_What you should do_:
Send back the whole listing untouched.

Stored data section start

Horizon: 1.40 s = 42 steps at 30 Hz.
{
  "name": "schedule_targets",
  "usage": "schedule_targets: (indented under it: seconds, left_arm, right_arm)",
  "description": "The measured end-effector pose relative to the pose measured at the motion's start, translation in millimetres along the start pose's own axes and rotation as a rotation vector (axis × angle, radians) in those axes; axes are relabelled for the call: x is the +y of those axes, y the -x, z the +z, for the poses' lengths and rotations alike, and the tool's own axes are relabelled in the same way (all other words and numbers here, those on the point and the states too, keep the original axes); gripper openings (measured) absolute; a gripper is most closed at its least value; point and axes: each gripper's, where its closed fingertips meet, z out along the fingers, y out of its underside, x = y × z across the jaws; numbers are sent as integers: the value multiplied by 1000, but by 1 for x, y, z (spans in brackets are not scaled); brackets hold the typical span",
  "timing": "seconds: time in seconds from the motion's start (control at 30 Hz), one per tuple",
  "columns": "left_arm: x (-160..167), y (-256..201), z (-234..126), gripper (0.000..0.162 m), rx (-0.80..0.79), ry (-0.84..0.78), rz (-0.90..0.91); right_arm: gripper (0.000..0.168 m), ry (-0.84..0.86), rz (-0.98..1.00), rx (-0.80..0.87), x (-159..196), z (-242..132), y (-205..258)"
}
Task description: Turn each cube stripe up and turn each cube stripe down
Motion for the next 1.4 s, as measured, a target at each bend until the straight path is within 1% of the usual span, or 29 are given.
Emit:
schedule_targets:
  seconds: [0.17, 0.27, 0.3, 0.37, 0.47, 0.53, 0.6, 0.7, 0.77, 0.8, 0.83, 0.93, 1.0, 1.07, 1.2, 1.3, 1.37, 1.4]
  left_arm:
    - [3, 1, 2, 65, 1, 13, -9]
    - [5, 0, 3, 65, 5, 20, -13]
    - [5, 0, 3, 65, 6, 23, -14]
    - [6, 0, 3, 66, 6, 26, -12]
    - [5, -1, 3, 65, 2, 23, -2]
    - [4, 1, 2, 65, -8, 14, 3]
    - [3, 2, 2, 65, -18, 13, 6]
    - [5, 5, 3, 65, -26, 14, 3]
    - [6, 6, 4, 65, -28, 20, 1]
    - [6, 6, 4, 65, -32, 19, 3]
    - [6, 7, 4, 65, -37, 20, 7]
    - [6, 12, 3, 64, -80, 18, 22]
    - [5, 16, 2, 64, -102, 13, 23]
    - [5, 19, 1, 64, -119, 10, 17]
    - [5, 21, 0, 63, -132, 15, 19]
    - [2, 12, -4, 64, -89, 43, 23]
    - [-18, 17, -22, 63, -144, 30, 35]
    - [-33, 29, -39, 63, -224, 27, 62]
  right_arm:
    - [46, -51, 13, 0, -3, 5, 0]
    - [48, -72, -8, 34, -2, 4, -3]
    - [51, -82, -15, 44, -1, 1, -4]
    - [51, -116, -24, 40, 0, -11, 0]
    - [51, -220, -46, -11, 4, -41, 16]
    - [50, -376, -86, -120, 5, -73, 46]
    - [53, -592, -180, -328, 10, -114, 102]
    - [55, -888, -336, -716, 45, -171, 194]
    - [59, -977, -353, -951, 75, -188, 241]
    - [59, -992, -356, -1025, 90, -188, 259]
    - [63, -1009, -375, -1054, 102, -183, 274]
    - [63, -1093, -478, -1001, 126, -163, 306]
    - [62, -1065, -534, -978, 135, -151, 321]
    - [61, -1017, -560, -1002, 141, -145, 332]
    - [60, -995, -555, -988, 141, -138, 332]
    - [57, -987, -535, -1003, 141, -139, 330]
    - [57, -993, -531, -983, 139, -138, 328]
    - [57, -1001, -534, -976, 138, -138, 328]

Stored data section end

_Task output_:
Horizon: 1.40 s = 42 steps at 30 Hz.
{
  "name": "schedule_targets",
  "usage": "schedule_targets: (indented under it: seconds, left_arm, right_arm)",
  "description": "The measured end-effector pose relative to the pose measured at the motion's start, translation in millimetres along the start pose's own axes and rotation as a rotation vector (axis × angle, radians) in those axes; axes are relabelled for the call: x is the +y of those axes, y the -x, z the +z, for the poses' lengths and rotations alike, and the tool's own axes are relabelled in the same way (all other words and numbers here, those on the point and the states too, keep the original axes); gripper openings (measured) absolute; a gripper is most closed at its least value; point and axes: each gripper's, where its closed fingertips meet, z out along the fingers, y out of its underside, x = y × z across the jaws; numbers are sent as integers: the value multiplied by 1000, but by 1 for x, y, z (spans in brackets are not scaled); brackets hold the typical span",
  "timing": "seconds: time in seconds from the motion's start (control at 30 Hz), one per tuple",
  "columns": "left_arm: x (-160..167), y (-256..201), z (-234..126), gripper (0.000..0.162 m), rx (-0.80..0.79), ry (-0.84..0.78), rz (-0.90..0.91); right_arm: gripper (0.000..0.168 m), ry (-0.84..0.86), rz (-0.98..1.00), rx (-0.80..0.87), x (-159..196), z (-242..132), y (-205..258)"
}
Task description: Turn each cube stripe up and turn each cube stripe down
Motion for the next 1.4 s, as measured, a target at each bend until the straight path is within 1% of the usual span, or 29 are given.
Emit:
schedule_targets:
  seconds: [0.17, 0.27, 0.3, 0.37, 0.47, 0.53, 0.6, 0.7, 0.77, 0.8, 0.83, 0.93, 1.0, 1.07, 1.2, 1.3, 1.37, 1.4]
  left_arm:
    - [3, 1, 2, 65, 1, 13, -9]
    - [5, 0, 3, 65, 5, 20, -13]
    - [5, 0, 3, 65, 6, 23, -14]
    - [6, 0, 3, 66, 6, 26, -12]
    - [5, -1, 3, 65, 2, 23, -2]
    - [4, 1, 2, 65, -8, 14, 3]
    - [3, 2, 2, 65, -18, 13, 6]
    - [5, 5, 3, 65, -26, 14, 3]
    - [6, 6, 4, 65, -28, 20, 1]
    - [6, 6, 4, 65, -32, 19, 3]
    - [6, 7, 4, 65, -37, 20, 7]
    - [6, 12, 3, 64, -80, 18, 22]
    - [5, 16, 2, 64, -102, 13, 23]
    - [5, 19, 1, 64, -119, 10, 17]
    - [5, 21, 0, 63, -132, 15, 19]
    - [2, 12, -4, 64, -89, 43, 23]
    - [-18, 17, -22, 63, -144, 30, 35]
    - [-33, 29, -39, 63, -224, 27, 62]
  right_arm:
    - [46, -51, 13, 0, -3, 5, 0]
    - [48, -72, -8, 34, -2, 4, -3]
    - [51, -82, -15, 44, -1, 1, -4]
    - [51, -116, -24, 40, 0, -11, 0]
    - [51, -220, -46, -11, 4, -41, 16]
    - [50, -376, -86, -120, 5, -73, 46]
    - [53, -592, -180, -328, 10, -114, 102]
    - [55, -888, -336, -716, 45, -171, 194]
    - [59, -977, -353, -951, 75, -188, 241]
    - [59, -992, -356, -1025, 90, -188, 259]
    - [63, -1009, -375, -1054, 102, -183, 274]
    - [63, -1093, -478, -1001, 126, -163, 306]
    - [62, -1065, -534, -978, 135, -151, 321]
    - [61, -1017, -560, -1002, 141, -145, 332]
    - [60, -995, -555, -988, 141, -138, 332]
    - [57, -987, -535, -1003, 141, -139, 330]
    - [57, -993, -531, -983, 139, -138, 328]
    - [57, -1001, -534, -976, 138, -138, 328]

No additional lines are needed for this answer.